**ASSIGNED TASK:**
Scan the entries line by line and return those with "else".

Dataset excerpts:
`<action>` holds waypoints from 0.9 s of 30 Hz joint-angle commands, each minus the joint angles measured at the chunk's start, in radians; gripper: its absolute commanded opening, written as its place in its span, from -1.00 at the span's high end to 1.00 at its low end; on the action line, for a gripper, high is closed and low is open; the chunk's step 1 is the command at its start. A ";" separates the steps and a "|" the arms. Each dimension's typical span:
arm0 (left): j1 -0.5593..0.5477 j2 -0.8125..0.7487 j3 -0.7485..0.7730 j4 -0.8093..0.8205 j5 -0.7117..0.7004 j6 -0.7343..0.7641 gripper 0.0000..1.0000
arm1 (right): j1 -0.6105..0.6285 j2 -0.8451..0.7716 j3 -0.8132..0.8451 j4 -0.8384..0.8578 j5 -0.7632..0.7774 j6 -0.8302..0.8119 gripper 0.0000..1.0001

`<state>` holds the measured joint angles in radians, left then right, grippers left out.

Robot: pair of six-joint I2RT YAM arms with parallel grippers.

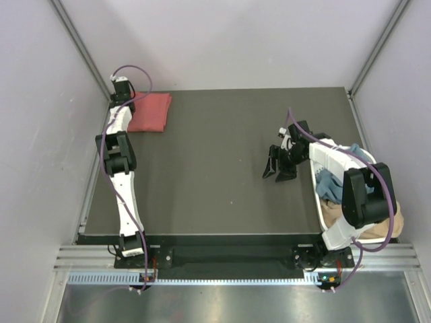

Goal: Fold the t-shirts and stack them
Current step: Neatly place the folded tshirt to the corner

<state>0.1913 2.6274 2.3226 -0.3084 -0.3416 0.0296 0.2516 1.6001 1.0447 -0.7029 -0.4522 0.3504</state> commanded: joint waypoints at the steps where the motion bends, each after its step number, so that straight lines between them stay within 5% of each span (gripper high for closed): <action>1: 0.016 0.008 0.047 0.112 -0.054 0.006 1.00 | 0.005 0.020 0.060 0.000 0.001 0.015 -0.22; 14: 0.033 0.002 0.020 0.127 -0.120 -0.014 0.97 | 0.008 0.052 0.089 0.003 -0.005 0.025 -0.23; 17: 0.034 -0.007 0.024 0.138 -0.146 -0.028 0.24 | 0.008 0.052 0.086 0.002 -0.008 0.027 -0.22; 19: 0.034 -0.021 0.034 0.132 -0.154 -0.057 -0.06 | 0.008 0.046 0.084 -0.001 -0.006 0.027 -0.22; 27: -0.004 -0.191 -0.054 0.072 -0.203 -0.097 -0.54 | 0.012 -0.026 0.066 -0.015 -0.002 0.030 -0.24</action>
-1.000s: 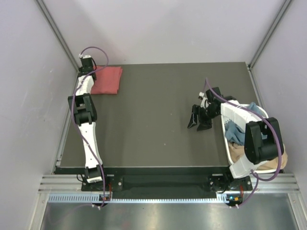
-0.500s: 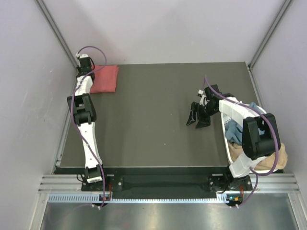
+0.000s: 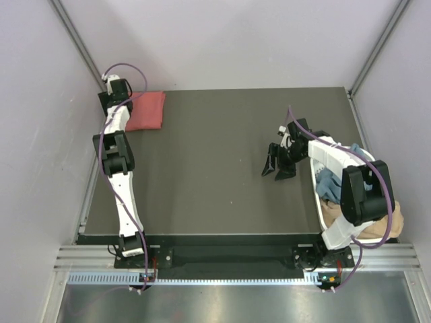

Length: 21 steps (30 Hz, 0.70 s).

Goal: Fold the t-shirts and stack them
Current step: Neatly place the folded tshirt to the corner

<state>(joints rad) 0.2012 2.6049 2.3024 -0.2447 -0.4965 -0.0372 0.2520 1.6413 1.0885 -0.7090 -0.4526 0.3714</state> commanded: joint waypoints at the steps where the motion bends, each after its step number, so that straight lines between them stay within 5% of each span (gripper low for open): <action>1: -0.020 -0.195 -0.049 -0.005 -0.053 -0.035 -0.55 | 0.010 -0.087 0.016 -0.010 -0.001 0.008 -0.24; 6: -0.075 -0.360 -0.129 -0.091 -0.080 -0.067 -0.60 | 0.013 -0.173 -0.048 -0.009 -0.003 -0.006 -0.25; 11: -0.108 -0.532 -0.266 -0.226 0.050 -0.220 -0.57 | 0.010 -0.265 -0.120 -0.021 0.005 -0.045 -0.26; 21: -0.396 -0.963 -0.791 -0.269 0.210 -0.412 -0.59 | 0.012 -0.468 -0.239 0.011 -0.055 -0.106 -0.32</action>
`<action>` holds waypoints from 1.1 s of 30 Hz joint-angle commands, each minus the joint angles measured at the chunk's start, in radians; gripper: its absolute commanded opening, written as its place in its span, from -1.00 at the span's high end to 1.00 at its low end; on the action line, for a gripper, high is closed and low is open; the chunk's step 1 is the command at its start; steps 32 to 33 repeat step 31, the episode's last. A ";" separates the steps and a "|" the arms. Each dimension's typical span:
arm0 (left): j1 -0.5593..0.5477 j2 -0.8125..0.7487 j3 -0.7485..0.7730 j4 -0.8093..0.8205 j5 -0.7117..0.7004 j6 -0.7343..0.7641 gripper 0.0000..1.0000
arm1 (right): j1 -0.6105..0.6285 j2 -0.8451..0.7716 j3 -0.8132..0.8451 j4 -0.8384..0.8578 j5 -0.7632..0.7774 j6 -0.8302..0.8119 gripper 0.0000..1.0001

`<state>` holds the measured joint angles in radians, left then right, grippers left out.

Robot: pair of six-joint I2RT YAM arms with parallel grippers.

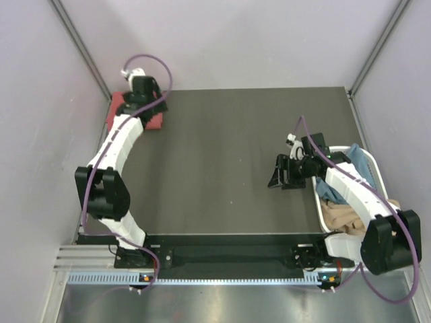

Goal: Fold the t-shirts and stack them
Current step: Neatly place the folded tshirt to the corner

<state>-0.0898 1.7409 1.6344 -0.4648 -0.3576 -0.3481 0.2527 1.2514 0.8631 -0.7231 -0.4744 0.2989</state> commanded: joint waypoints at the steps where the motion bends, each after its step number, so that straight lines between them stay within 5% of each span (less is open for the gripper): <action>1: -0.134 -0.130 -0.166 -0.046 0.084 -0.156 -0.60 | 0.010 -0.110 -0.022 0.031 -0.041 -0.035 -0.33; 7: -0.306 -0.409 -0.510 0.032 0.250 -0.337 -0.97 | 0.011 -0.201 -0.101 0.097 -0.033 -0.027 -0.45; 9: -0.353 -0.537 -0.646 0.093 0.282 -0.380 -0.98 | 0.011 -0.240 -0.122 0.158 -0.030 0.008 -0.99; 17: -0.386 -1.027 -1.039 0.265 0.460 -0.541 -0.98 | 0.036 -0.310 -0.312 0.517 -0.011 0.199 -0.99; 26: -0.386 -1.455 -1.490 0.626 0.601 -0.799 -0.98 | 0.109 -0.355 -0.504 0.749 0.140 0.224 -0.99; 33: -0.387 -1.596 -1.559 0.678 0.670 -0.877 -0.98 | 0.112 -0.533 -0.625 0.820 0.105 0.281 -0.99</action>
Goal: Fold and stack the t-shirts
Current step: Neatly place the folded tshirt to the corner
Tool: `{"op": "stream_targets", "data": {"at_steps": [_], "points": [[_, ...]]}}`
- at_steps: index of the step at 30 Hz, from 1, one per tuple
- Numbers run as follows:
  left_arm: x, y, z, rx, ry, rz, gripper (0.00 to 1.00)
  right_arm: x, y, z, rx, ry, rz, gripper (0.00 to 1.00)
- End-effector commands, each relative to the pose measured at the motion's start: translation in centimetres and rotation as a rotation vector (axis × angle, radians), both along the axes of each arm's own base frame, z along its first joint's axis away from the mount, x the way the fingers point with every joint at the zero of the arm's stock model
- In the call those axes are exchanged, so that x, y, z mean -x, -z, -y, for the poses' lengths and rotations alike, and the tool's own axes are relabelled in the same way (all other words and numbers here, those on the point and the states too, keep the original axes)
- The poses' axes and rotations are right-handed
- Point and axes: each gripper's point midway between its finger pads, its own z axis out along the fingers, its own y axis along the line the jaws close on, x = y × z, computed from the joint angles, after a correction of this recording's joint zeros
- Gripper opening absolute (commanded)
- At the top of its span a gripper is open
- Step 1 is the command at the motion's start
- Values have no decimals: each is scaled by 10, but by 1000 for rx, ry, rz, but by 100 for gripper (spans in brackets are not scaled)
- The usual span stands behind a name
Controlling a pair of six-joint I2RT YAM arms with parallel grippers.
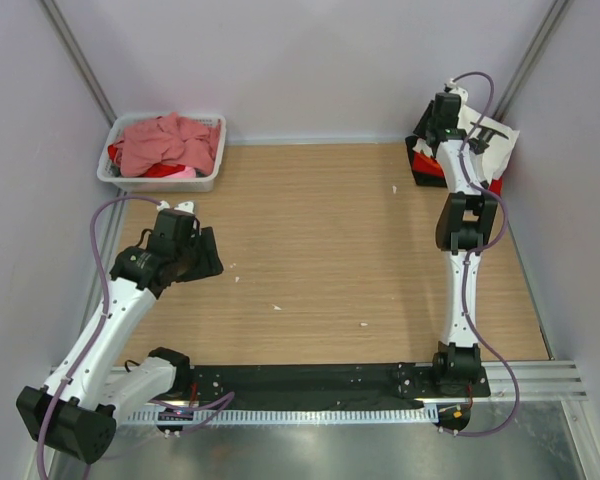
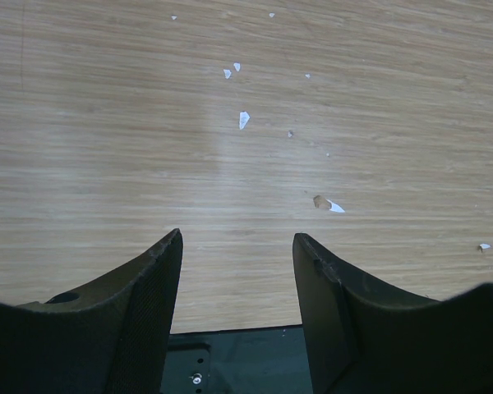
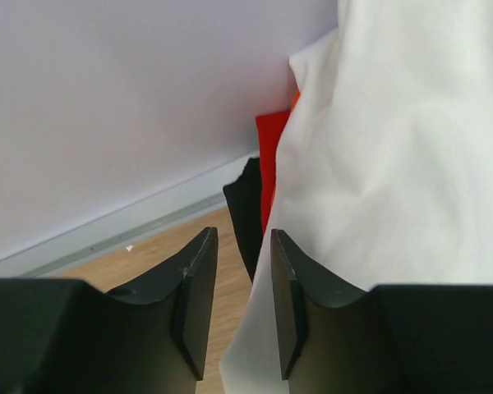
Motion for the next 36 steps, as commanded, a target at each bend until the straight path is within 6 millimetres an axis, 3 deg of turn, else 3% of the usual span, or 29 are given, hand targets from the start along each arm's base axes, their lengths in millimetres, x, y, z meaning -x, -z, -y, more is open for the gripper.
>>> {"op": "stream_targets", "data": {"at_steps": [1, 5, 8, 15, 20, 22, 27, 28, 30, 31, 33, 36], "points": [[-6, -7, 1, 5, 2, 46, 57, 14, 0, -11, 15, -27, -73, 37], [-6, -10, 0, 5, -1, 57, 57, 22, 9, -32, -18, -112, -129, 36], [-6, -10, 0, 5, -4, 60, 57, 33, 20, -31, -6, -104, -191, 35], [-5, -12, -1, 7, -4, 65, 58, 68, 39, 24, 161, 95, -343, 32], [-4, -12, -1, 7, -4, 66, 57, 86, 60, 54, 125, 135, -415, 28], [-5, -12, -2, 3, -7, 66, 58, 90, 58, 64, 118, 152, -416, 27], [-5, -12, -2, 4, -9, 67, 57, 118, 73, 90, 72, 192, -467, 24], [-5, -13, -2, 5, -8, 68, 57, 121, 66, 89, 70, 189, -456, 24], [-5, -13, -1, 6, -8, 70, 58, 130, 75, 84, 54, 177, -482, 23], [-5, -13, -2, 5, -9, 72, 58, 131, 67, 80, 38, 165, -473, 23], [-5, -13, -2, 3, -9, 72, 57, 133, 66, 56, -25, 76, -471, 21], [-5, -13, -3, 2, -14, 73, 57, 126, 36, 9, -33, -69, -411, 24]]}}
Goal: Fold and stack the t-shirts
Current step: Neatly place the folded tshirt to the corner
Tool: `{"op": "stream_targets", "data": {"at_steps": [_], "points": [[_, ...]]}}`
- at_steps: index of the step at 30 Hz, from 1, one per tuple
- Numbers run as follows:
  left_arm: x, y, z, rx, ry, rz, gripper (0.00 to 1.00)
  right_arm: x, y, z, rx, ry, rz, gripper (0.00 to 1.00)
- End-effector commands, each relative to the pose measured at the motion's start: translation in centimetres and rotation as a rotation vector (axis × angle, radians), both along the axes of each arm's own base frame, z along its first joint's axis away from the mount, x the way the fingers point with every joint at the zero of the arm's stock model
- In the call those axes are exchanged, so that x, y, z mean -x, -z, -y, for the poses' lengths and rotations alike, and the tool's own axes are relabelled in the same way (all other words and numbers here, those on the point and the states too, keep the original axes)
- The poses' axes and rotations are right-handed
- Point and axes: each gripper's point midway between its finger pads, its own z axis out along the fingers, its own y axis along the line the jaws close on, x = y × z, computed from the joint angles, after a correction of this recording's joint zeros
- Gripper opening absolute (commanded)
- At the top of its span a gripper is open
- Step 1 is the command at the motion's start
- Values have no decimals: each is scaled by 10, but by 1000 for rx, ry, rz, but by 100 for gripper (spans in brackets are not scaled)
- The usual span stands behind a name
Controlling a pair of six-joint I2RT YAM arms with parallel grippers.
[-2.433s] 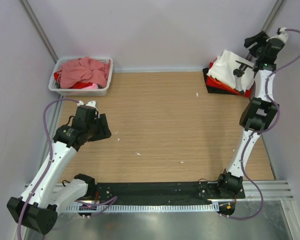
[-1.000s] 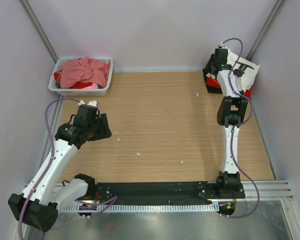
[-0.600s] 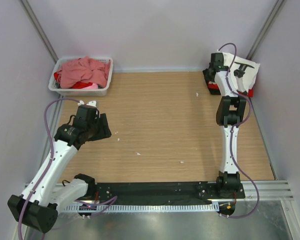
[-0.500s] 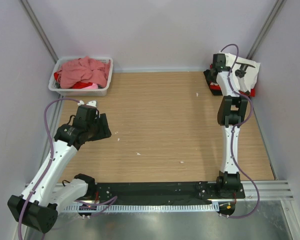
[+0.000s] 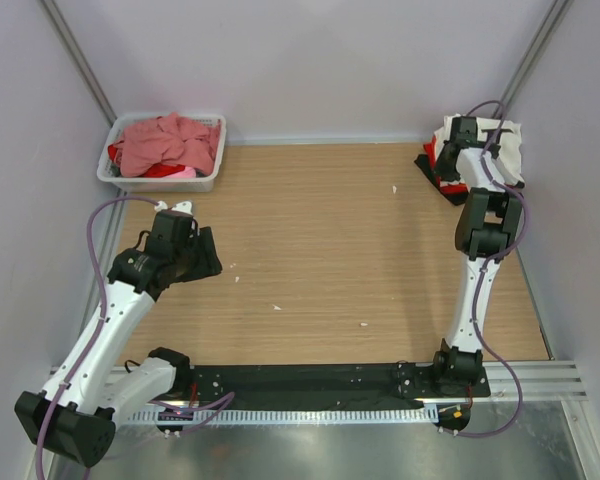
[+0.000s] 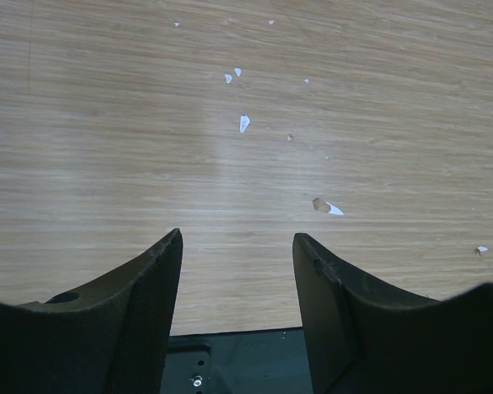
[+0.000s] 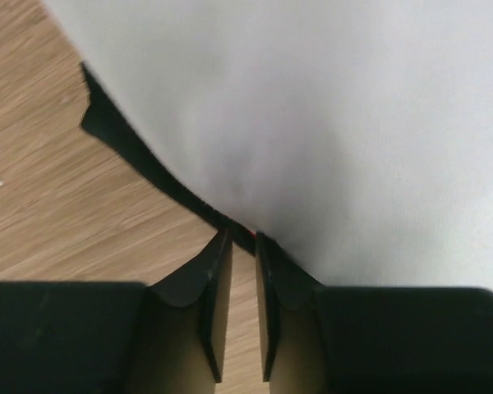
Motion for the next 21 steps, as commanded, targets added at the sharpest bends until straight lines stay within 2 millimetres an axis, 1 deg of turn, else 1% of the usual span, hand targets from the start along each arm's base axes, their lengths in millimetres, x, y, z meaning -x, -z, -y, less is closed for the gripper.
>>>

**EXERCISE ANSWER:**
Motion for the next 36 steps, as commanded, a target at each bend until the straight path is within 6 millimetres an axis, 3 deg of turn, else 3% of the usual span, or 29 are given, hand targets from the start along each arm's base axes, their lengths in millimetres, x, y, z meaning -x, -z, -y, more is open for the gripper.
Motion for the next 21 steps, as commanded, targets added at the sharpest bends until straight lines stay within 2 millimetres an axis, 1 deg of turn, else 1% of the usual span, hand targets from the start along each arm's base axes, their lengths in millimetres, x, y, z meaning -x, -z, -y, less is closed for the gripper.

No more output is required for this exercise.